On 06/18/2011 02:15 PM, Danny Ayers wrote:
Hi Sam,

I'm not at all comfortable with Shelley's position in relation to the
WG, despite a lot of good input she does appear to have become
disenfranchised. Sure, some of that may be her idiosyncratic response
to events, but idiosyncrasy is blatant all over HTML5. Whatever, the
net result is the spec suffers by the lack of consideration of the
issues (that should be) raised.

So I'd like to declare myself as a willing proxy for Shelley -
anything she says, take it that I said it as a WG member.

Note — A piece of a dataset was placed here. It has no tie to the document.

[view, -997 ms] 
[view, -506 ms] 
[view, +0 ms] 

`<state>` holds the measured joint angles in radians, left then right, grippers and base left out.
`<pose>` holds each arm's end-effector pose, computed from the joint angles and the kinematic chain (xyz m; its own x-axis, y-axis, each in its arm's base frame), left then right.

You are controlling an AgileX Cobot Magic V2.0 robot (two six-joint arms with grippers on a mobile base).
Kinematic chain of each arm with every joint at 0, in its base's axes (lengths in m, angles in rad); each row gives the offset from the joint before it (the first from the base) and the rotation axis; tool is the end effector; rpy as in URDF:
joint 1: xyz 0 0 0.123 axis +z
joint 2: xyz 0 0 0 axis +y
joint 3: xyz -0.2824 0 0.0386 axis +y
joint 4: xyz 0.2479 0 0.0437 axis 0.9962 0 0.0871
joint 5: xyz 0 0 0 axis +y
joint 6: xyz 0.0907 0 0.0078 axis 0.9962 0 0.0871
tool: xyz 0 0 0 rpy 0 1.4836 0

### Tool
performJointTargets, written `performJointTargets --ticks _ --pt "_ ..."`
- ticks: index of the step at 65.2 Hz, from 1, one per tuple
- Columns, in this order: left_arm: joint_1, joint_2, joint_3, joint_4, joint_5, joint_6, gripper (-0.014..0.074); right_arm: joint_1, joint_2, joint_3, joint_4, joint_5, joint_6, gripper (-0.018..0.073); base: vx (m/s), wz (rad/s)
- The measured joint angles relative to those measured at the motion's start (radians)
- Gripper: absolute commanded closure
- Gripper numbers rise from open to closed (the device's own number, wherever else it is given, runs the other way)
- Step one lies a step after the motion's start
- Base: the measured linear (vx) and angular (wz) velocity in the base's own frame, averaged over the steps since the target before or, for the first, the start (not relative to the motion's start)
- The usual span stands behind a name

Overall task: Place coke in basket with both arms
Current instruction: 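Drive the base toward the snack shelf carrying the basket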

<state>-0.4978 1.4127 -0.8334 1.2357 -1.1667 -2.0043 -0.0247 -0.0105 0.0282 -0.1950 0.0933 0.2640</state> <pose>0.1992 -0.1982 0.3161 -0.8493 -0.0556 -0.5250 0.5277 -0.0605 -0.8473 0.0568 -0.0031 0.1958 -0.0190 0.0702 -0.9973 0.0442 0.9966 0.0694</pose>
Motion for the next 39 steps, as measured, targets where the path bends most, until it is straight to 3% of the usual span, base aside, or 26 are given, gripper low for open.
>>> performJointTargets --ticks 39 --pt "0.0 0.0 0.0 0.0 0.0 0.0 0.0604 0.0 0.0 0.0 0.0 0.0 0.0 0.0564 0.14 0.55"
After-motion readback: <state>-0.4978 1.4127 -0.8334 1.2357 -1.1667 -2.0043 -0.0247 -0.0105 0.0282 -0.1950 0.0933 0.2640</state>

Shelley and I have differed many times over the years, and I'm sure on
a lot of of the detail of the current project we have opposing views.
But for the more significant aspects (like editorial process) I
believe she is arguing valid points. Such a case below.

If you are willing to follow the Discussion Guidelines[1], make a request for reversion on public-html, include in that request technical rationale as to why you believe this particular change is inappropriate, and have that request seconded by another Working Group member, the chairs will evaluate the request.

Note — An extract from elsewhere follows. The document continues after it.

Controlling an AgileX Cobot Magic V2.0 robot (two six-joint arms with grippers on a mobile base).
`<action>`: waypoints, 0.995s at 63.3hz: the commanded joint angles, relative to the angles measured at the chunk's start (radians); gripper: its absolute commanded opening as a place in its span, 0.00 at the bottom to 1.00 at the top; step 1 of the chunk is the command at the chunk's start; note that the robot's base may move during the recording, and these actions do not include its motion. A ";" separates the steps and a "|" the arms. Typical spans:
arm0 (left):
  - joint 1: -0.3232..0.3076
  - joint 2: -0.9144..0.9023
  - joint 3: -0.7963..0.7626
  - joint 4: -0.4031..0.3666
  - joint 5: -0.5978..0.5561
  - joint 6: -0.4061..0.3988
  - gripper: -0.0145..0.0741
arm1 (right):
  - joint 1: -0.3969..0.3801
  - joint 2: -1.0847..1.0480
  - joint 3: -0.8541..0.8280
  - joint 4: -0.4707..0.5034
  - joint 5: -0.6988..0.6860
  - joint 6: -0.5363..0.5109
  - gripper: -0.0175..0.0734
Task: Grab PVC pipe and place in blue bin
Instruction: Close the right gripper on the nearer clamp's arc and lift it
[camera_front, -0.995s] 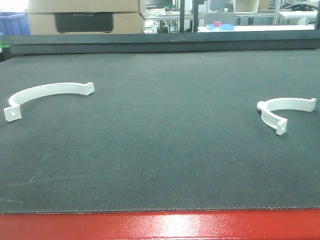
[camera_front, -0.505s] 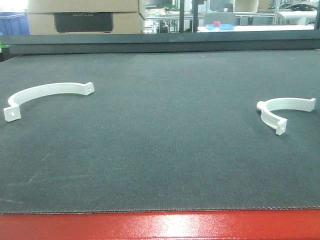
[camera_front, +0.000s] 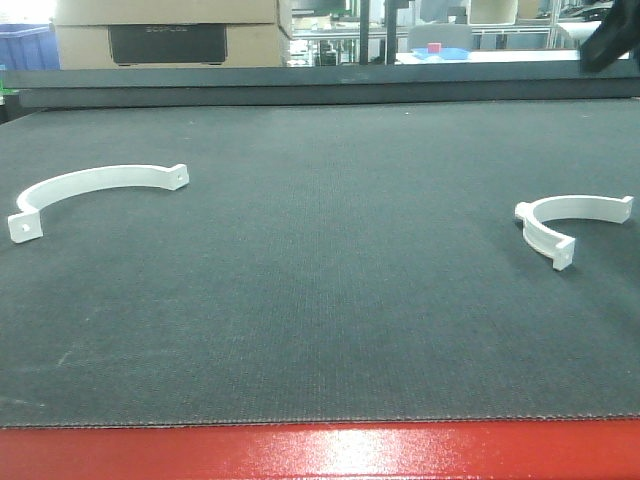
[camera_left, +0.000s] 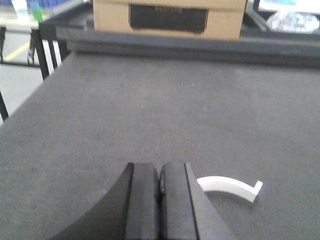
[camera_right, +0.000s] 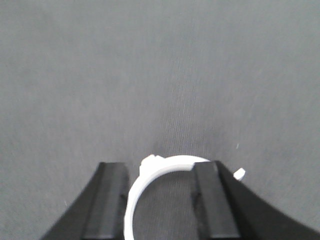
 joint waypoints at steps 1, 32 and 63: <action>-0.003 0.032 -0.052 0.005 0.052 -0.006 0.14 | 0.001 0.033 -0.012 0.001 0.011 -0.006 0.44; -0.003 0.263 -0.246 -0.044 0.164 -0.006 0.41 | 0.003 0.149 -0.015 0.001 0.062 -0.006 0.44; -0.003 0.339 -0.263 -0.059 0.172 -0.006 0.41 | 0.073 0.241 -0.067 0.001 0.065 -0.006 0.44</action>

This process has been followed for every revert request to date:

  http://dev.w3.org/html5/status/revert-requests.html

Despite claims to the contrary, the Discussion Guidelines apply to every member of the working group.

If you would like to advocate that the Decision Policy be changed to require prior discussion on the HTML WG mailing list before any commit be made, you are encouraged to make your case in response to the existing bug on the Decision Policy:

  http://www.w3.org/Bugs/Public/show_bug.cgi?id=12734

Cheers,
Danny.

- Sam Ruby

[1] http://www.w3.org/html/wg/wiki/ListGuidelines

On 18 June 2011 09:00, Julian Reschke<[email protected]>  wrote:
On 2011-06-18 04:06, Shelley Powers wrote:

...
We shouldn't have to, at this time in the process, spend the next
several months trying to spot the major changes that the editor
introduces without any warning or any previous discussion. What makes
things worse is that not ony are we having to deal with major
differences between the W3C and WHATWG HTML documents, but now even the
Last Call and editor's drafts of HTML5 at the W3C are significantly
different--differences not introduced through the procedure you hold so
dear.
...

+1 on this.

Last Call means that for every change to the "living standard", *somebody*
will need to figure out whether it needs to go to the HTML5 spec as well and
make that happen (and nothing more). A "branch", so to speak.

Until this happens, LC doesn't work for me. It's already impossible to
review the full spec; but having to watch for surprising feature additions
as we go along makes things much worse.